"In architecture as in all other operative arts, the end must direct the operation. The end is to build well. Well-building hath three conditions: Commoditie, Firmness, and Delight.
- Sir Henry Wotten, The Elements of Architecture, 1624
In the past week we have been looking at how commodity, firmness, and delight are accomplished in design. We then looked at how these three principles related to both architecture in the Roman Empire and today, here on UNCG campus. These three principles originated from the words utlitas, firmitas, and venustas.
Utlitas: useful arrangement, quality, and interpersonalship of spaces
Firmitas: performance, stability, integration, and safety
Venustas: ability to create a sense of place, a positive effect.
Front Entrance to MHRA |
The building on campus that I think shows these three elements the best is the Moore Humanities and Research Administration building (MHRA). I think that this building fulfills commodity, firmness, and delight. The front entrance of the building is a circular form made of glass and steal with a concrete shell on the outside of it with double five sets of double doric columns for support. The materials that make up the front entrance to this building are glass, steel/metal, tile, stone, and concrete. As for the space just inside of the entrance there is a circle and when someone is standing in the center of that circle or on axis the ambience is much better than it is if you move off center/axis in that circle. Radiating out from this circle are different colored tiles imbedded inside the larger white tiles that keep you on axis as you move into the space and as they get further into the space they get further apart. Theres places on the floor are also mimicked through the lighted squares in the ceiling that also carry your eye on axis through the space. Another thing that leads you through the space is the glass walls that are at the front, in the front office space, and at the back entrance that lead you eye from the front of the space to the back of the space. The use of the two different colors of tile help to separate the areas where there are classrooms and the areas where the administrative offices are because the stone on the side where the offices are is tan whereas the stone on the classroom side is dark grey.

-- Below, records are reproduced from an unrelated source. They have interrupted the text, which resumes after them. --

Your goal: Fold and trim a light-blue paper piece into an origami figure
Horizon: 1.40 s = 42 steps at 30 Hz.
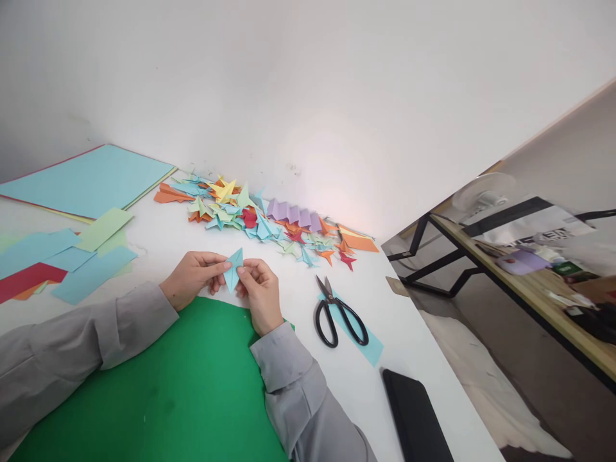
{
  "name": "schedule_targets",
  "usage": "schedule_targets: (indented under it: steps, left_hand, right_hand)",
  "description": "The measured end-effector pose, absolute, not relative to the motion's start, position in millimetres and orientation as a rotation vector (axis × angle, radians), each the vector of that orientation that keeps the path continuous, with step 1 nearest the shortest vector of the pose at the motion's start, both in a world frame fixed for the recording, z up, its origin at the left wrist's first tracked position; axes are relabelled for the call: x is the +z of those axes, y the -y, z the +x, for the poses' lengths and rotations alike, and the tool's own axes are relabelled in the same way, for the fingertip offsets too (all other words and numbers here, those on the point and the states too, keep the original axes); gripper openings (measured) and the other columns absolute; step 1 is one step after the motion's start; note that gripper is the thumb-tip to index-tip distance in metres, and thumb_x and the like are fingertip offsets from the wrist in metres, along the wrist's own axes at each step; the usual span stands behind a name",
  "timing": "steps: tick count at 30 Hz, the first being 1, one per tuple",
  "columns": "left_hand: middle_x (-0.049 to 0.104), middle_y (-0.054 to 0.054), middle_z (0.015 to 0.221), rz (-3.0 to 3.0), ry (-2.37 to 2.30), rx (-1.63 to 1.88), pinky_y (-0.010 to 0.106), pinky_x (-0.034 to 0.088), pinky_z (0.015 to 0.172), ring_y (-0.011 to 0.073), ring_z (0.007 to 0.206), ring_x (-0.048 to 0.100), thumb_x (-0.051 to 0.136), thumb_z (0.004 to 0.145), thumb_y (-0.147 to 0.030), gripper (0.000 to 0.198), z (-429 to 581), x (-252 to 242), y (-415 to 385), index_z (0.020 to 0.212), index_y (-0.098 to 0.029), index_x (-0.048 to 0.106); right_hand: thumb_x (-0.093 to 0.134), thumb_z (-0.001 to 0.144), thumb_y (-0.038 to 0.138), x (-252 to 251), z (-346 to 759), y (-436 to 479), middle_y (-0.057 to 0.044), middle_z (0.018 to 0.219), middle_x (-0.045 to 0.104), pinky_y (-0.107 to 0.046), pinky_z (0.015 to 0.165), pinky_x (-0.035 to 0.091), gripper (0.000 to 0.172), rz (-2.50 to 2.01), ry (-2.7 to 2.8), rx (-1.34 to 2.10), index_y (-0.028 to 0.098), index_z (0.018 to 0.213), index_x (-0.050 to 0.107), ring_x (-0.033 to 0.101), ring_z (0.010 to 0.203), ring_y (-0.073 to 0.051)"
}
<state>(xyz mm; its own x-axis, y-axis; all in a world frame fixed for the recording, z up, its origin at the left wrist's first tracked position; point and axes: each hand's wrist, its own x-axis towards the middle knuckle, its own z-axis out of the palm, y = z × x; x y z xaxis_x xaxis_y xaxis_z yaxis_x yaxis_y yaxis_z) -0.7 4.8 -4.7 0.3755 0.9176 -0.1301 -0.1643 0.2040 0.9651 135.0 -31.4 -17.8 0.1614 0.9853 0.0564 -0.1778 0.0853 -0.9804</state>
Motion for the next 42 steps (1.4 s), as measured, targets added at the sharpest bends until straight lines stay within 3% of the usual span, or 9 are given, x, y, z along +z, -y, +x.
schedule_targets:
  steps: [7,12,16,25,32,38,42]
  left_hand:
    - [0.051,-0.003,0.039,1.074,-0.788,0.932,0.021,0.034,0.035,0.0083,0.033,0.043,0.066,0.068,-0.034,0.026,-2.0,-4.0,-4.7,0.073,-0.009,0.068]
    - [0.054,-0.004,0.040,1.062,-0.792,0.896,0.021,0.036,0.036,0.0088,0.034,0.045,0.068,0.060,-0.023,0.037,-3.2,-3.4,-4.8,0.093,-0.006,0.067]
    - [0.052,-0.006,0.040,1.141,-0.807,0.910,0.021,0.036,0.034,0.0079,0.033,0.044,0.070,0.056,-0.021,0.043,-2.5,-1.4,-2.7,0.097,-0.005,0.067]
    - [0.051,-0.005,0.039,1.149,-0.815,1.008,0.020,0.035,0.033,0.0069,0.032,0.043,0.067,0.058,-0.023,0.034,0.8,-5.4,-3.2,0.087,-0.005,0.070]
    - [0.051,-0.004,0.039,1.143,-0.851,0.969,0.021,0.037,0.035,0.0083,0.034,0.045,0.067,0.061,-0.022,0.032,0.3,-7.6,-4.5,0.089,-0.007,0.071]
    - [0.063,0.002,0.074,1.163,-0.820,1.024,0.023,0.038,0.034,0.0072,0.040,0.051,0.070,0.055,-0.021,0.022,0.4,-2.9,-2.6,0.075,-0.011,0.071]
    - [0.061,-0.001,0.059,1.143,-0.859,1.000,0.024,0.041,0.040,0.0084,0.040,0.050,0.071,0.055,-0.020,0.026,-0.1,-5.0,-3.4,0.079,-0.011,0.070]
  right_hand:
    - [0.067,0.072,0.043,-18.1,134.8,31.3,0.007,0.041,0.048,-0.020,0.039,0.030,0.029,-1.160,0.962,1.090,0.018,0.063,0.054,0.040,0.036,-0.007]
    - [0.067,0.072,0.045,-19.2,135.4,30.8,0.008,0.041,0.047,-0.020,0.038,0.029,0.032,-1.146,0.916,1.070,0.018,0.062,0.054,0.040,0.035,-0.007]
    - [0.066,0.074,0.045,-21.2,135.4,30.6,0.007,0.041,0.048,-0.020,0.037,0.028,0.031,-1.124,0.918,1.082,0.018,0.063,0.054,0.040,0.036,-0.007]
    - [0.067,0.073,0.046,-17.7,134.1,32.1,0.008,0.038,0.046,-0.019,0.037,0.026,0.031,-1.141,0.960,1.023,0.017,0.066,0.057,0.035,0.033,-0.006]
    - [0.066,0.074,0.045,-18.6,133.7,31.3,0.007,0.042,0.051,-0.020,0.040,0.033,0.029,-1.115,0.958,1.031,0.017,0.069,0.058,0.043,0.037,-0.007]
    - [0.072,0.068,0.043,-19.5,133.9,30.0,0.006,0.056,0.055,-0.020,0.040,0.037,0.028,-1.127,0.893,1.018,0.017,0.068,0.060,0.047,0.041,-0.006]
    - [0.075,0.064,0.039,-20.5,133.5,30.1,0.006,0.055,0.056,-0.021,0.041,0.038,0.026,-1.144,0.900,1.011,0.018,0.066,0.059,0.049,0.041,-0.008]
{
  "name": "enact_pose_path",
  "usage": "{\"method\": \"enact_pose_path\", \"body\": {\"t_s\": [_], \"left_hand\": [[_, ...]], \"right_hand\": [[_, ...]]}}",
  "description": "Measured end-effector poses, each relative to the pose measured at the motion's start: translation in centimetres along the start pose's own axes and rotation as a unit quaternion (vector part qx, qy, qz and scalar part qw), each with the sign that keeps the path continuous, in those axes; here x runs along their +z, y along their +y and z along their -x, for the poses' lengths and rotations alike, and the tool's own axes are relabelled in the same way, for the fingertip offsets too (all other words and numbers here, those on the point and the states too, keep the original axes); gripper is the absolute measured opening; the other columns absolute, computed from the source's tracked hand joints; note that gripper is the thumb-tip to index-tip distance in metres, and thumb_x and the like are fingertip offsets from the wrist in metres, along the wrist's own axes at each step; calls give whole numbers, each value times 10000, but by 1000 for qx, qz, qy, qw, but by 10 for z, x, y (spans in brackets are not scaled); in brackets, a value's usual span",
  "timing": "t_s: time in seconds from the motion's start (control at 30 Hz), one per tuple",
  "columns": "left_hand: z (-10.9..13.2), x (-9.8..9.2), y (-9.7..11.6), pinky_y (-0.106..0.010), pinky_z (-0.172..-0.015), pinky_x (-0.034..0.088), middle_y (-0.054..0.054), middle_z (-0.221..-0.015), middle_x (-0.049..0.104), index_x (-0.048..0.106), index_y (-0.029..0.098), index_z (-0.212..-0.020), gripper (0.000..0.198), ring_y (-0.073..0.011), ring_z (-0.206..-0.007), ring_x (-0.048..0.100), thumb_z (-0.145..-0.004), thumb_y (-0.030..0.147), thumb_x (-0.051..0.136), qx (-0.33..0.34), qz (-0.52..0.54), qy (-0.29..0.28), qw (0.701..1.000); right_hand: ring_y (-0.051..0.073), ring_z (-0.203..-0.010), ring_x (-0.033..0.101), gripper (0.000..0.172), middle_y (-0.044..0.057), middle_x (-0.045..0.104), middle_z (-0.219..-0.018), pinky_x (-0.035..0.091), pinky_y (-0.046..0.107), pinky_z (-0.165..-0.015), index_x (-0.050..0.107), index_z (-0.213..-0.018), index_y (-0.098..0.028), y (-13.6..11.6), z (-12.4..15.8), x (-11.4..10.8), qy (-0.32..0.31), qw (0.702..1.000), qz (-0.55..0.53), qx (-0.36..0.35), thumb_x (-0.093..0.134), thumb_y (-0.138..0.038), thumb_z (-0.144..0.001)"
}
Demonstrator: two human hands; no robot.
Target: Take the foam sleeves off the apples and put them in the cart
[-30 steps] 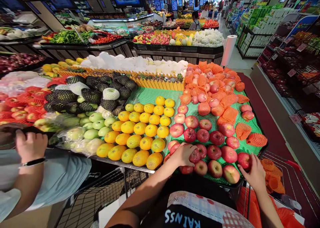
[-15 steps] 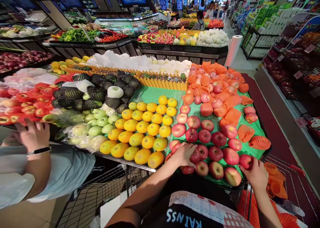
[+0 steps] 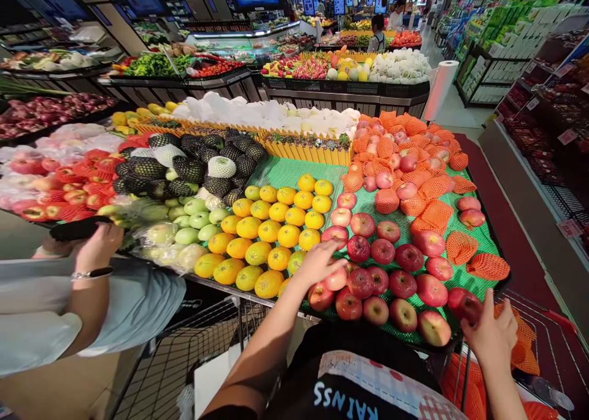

View from Front Entrance |
Administrative Offices |
The frosted glass on the front entrance into the office space serves as a somewhat translucent barrier between the entrance to the building and the lobby of the offices without completely closing them off from one another.
View of Front Area of Administration Offices |
There are several layers of columns at the front entrance to this building. First there are the cement doric columns at the very front of the building. Then there are the plain cement columns right up against the glass and steel beams in between the glass that are directly behind them mimicking their form. Plus, there are even hollow fatter columns on the inside of the building imitating all of the exterior columns.
When it comes to circles and their corresponding 3D forms as marking sacred spots I think that the circle used in this building does mark a sacred spot. Aside from it being the entrance into the building it is also the central point between the classroom section of the building and the administrative offices side of the building. This circle also marks the beginning of the axis expressed in this building with the small colored tiles radiating out from it and leading you into the building. Not to mention if you stand in the central circle that those small tiles create then your voice carries much better than if you are standing off axis or even on axis but not in that center spot because of the ambience effect of the building. So for those reasons I do think that the circle in this building marks a sacred spot within this building.